_TASK GOAL_
Out of the material that follows, write out exactly the lines from the line with "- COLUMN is" to the line with "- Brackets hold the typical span", both ends included, and no others.
· · · ·
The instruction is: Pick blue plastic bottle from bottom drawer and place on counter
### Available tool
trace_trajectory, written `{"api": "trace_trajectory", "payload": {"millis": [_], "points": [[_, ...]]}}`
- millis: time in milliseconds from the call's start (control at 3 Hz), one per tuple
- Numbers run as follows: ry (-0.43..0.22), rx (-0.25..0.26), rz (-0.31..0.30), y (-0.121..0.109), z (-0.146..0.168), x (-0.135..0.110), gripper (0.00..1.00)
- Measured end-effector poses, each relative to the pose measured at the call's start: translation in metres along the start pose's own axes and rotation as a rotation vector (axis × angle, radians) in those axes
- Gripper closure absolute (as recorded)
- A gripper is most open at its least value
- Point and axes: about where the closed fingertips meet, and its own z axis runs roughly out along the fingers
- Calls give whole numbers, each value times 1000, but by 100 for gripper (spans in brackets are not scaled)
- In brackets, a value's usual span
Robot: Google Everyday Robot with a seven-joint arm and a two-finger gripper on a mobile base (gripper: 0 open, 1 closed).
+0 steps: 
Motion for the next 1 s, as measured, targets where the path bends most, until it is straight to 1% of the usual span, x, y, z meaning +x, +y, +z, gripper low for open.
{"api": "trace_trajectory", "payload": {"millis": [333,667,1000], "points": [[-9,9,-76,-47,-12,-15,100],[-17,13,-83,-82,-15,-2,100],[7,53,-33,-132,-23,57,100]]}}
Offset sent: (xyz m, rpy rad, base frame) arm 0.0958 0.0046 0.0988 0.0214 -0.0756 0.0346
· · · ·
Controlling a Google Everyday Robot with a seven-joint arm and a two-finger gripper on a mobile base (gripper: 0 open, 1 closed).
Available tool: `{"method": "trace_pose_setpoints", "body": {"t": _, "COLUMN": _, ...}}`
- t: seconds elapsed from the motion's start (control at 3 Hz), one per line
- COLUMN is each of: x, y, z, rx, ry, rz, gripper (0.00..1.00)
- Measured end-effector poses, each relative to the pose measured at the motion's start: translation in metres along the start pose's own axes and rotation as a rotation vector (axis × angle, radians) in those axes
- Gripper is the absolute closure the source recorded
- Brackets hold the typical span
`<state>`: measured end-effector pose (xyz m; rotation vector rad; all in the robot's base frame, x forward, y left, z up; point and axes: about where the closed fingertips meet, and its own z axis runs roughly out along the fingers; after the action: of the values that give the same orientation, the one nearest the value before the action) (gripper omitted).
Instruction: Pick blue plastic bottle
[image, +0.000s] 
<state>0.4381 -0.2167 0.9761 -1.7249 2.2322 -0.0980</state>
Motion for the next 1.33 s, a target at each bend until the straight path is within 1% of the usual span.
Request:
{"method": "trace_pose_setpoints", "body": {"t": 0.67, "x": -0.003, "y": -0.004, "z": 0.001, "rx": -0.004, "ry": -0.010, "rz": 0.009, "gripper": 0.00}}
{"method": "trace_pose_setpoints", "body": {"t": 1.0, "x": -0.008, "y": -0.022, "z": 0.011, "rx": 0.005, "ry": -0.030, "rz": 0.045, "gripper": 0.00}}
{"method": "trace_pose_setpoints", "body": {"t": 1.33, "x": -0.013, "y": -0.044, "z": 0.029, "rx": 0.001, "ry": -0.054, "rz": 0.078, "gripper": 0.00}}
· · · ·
_RESPONSE TO THIS EXERCISE_
- COLUMN is each of: x, y, z, rx, ry, rz, gripper (0.00..1.00)
- Measured end-effector poses, each relative to the pose measured at the motion's start: translation in metres along the start pose's own axes and rotation as a rotation vector (axis × angle, radians) in those axes
- Gripper is the absolute closure the source recorded
- Brackets hold the typical span

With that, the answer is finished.